• GIVEN INFORMATION
- - - - - - -

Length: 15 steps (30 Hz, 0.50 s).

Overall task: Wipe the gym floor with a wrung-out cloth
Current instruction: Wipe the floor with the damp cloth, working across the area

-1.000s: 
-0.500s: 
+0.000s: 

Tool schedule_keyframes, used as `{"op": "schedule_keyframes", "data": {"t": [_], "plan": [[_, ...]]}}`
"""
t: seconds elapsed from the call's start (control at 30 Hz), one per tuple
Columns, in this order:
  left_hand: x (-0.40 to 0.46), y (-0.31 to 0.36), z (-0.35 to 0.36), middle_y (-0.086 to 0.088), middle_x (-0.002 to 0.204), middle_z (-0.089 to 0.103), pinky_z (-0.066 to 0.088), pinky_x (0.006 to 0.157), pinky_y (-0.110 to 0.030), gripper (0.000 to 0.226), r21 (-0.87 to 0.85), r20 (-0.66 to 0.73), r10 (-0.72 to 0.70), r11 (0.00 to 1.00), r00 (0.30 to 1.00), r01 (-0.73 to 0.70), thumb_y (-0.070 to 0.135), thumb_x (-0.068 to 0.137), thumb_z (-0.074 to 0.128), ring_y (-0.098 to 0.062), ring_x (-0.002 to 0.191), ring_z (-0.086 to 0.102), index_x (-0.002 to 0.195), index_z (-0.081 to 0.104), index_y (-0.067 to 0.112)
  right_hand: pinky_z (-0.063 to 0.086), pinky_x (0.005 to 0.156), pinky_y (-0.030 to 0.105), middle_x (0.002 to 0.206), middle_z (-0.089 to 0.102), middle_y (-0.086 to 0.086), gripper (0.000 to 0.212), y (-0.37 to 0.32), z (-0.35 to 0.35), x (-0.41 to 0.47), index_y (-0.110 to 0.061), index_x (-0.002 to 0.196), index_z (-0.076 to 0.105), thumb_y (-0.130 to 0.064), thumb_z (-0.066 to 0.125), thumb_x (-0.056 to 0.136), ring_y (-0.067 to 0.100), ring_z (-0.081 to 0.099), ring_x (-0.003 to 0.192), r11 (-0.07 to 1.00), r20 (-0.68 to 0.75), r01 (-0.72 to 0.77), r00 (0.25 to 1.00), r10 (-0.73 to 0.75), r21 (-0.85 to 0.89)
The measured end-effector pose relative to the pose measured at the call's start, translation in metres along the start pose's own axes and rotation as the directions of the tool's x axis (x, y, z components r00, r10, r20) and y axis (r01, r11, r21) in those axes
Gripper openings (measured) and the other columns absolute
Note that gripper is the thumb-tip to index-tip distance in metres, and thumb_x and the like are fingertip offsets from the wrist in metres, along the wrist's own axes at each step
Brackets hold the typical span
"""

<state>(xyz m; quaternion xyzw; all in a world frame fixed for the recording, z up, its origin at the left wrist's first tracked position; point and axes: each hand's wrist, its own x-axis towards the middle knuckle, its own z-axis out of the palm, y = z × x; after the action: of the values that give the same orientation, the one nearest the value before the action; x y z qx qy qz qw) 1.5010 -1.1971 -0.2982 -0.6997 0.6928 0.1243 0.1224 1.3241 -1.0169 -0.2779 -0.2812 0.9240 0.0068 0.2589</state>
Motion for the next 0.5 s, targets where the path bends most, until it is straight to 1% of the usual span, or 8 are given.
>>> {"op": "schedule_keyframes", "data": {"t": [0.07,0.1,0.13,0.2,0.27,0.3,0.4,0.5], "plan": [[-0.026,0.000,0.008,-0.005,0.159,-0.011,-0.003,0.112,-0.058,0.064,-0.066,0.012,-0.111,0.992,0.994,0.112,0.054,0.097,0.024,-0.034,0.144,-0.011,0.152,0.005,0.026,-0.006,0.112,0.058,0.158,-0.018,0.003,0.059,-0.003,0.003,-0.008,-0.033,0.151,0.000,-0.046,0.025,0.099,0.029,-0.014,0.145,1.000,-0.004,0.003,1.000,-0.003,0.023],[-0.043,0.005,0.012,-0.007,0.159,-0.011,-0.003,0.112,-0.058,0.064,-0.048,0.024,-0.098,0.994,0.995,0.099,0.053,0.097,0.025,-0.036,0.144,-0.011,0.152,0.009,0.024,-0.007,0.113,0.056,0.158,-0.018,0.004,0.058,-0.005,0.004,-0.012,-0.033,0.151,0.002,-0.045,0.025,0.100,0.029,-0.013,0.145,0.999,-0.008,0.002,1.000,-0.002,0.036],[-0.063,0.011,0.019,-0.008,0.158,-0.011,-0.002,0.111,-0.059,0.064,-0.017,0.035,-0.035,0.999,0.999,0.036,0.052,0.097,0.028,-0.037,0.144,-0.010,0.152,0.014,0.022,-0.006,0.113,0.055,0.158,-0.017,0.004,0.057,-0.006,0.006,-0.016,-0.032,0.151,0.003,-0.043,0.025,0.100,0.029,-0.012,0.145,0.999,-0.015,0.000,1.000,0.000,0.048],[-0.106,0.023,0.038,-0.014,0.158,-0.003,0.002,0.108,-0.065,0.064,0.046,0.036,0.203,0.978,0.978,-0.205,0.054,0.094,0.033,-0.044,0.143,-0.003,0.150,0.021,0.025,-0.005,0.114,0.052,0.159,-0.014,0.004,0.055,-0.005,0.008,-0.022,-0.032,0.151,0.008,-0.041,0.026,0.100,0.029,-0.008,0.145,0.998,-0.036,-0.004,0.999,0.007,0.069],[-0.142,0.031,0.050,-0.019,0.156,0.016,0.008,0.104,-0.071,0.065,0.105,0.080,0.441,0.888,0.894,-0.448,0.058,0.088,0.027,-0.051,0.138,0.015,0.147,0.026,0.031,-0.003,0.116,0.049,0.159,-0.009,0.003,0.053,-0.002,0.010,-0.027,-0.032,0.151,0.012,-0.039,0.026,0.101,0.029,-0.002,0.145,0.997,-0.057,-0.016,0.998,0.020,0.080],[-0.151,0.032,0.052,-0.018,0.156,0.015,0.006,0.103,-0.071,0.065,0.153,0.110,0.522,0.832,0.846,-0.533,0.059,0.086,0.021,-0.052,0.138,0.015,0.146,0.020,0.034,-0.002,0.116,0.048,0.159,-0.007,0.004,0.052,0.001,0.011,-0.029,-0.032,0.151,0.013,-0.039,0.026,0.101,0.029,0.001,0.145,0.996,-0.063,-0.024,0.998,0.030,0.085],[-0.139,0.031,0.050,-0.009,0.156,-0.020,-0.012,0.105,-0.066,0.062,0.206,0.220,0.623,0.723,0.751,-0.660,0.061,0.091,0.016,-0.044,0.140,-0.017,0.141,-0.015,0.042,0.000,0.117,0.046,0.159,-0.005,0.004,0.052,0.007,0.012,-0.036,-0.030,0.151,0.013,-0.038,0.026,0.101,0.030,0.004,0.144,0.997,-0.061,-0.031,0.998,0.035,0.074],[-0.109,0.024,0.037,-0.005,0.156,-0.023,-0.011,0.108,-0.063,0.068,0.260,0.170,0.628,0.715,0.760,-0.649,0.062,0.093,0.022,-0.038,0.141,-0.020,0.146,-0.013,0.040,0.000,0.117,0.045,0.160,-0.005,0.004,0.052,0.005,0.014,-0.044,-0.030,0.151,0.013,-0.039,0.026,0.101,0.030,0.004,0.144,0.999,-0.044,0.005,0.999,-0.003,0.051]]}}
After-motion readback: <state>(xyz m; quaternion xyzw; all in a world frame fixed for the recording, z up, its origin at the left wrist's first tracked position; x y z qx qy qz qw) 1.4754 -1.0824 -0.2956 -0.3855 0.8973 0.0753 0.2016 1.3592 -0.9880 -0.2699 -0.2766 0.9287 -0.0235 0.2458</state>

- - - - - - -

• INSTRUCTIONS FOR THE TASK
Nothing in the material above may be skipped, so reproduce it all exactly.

• SOLUTION TO THIS TASK
Length: 15 steps (30 Hz, 0.50 s).

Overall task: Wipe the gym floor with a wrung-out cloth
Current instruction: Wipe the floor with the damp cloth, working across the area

-1.000s: 
-0.500s: 
+0.000s: 

Tool schedule_keyframes, used as `{"op": "schedule_keyframes", "data": {"t": [_], "plan": [[_, ...]]}}`
"""
t: seconds elapsed from the call's start (control at 30 Hz), one per tuple
Columns, in this order:
  left_hand: x (-0.40 to 0.46), y (-0.31 to 0.36), z (-0.35 to 0.36), middle_y (-0.086 to 0.088), middle_x (-0.002 to 0.204), middle_z (-0.089 to 0.103), pinky_z (-0.066 to 0.088), pinky_x (0.006 to 0.157), pinky_y (-0.110 to 0.030), gripper (0.000 to 0.226), r21 (-0.87 to 0.85), r20 (-0.66 to 0.73), r10 (-0.72 to 0.70), r11 (0.00 to 1.00), r00 (0.30 to 1.00), r01 (-0.73 to 0.70), thumb_y (-0.070 to 0.135), thumb_x (-0.068 to 0.137), thumb_z (-0.074 to 0.128), ring_y (-0.098 to 0.062), ring_x (-0.002 to 0.191), ring_z (-0.086 to 0.102), index_x (-0.002 to 0.195), index_z (-0.081 to 0.104), index_y (-0.067 to 0.112)
  right_hand: pinky_z (-0.063 to 0.086), pinky_x (0.005 to 0.156), pinky_y (-0.030 to 0.105), middle_x (0.002 to 0.206), middle_z (-0.089 to 0.102), middle_y (-0.086 to 0.086), gripper (0.000 to 0.212), y (-0.37 to 0.32), z (-0.35 to 0.35), x (-0.41 to 0.47), index_y (-0.110 to 0.061), index_x (-0.002 to 0.196), index_z (-0.076 to 0.105), thumb_y (-0.130 to 0.064), thumb_z (-0.066 to 0.125), thumb_x (-0.056 to 0.136), ring_y (-0.067 to 0.100), ring_z (-0.081 to 0.099), ring_x (-0.003 to 0.192), r11 (-0.07 to 1.00), r20 (-0.68 to 0.75), r01 (-0.72 to 0.77), r00 (0.25 to 1.00), r10 (-0.73 to 0.75), r21 (-0.85 to 0.89)
The measured end-effector pose relative to the pose measured at the call's start, translation in metres along the start pose's own axes and rotation as the directions of the tool's x axis (x, y, z components r00, r10, r20) and y axis (r01, r11, r21) in those axes
Gripper openings (measured) and the other columns absolute
Note that gripper is the thumb-tip to index-tip distance in metres, and thumb_x and the like are fingertip offsets from the wrist in metres, along the wrist's own axes at each step
Brackets hold the typical span
"""

<state>(xyz m; quaternion xyzw; all in a world frame fixed for the recording, z up, its origin at the left wrist's first tracked position; point and axes: each hand's wrist, its own x-axis towards the middle knuckle, its own z-axis out of the palm, y = z × x; after the action: of the values that give the same orientation, the one nearest the value before the action; x y z qx qy qz qw) 1.5010 -1.1971 -0.2982 -0.6997 0.6928 0.1243 0.1224 1.3241 -1.0169 -0.2779 -0.2812 0.9240 0.0068 0.2589</state>
Motion for the next 0.5 s, targets where the path bends most, until it is straight to 1% of the usual span, or 8 are given.
>>> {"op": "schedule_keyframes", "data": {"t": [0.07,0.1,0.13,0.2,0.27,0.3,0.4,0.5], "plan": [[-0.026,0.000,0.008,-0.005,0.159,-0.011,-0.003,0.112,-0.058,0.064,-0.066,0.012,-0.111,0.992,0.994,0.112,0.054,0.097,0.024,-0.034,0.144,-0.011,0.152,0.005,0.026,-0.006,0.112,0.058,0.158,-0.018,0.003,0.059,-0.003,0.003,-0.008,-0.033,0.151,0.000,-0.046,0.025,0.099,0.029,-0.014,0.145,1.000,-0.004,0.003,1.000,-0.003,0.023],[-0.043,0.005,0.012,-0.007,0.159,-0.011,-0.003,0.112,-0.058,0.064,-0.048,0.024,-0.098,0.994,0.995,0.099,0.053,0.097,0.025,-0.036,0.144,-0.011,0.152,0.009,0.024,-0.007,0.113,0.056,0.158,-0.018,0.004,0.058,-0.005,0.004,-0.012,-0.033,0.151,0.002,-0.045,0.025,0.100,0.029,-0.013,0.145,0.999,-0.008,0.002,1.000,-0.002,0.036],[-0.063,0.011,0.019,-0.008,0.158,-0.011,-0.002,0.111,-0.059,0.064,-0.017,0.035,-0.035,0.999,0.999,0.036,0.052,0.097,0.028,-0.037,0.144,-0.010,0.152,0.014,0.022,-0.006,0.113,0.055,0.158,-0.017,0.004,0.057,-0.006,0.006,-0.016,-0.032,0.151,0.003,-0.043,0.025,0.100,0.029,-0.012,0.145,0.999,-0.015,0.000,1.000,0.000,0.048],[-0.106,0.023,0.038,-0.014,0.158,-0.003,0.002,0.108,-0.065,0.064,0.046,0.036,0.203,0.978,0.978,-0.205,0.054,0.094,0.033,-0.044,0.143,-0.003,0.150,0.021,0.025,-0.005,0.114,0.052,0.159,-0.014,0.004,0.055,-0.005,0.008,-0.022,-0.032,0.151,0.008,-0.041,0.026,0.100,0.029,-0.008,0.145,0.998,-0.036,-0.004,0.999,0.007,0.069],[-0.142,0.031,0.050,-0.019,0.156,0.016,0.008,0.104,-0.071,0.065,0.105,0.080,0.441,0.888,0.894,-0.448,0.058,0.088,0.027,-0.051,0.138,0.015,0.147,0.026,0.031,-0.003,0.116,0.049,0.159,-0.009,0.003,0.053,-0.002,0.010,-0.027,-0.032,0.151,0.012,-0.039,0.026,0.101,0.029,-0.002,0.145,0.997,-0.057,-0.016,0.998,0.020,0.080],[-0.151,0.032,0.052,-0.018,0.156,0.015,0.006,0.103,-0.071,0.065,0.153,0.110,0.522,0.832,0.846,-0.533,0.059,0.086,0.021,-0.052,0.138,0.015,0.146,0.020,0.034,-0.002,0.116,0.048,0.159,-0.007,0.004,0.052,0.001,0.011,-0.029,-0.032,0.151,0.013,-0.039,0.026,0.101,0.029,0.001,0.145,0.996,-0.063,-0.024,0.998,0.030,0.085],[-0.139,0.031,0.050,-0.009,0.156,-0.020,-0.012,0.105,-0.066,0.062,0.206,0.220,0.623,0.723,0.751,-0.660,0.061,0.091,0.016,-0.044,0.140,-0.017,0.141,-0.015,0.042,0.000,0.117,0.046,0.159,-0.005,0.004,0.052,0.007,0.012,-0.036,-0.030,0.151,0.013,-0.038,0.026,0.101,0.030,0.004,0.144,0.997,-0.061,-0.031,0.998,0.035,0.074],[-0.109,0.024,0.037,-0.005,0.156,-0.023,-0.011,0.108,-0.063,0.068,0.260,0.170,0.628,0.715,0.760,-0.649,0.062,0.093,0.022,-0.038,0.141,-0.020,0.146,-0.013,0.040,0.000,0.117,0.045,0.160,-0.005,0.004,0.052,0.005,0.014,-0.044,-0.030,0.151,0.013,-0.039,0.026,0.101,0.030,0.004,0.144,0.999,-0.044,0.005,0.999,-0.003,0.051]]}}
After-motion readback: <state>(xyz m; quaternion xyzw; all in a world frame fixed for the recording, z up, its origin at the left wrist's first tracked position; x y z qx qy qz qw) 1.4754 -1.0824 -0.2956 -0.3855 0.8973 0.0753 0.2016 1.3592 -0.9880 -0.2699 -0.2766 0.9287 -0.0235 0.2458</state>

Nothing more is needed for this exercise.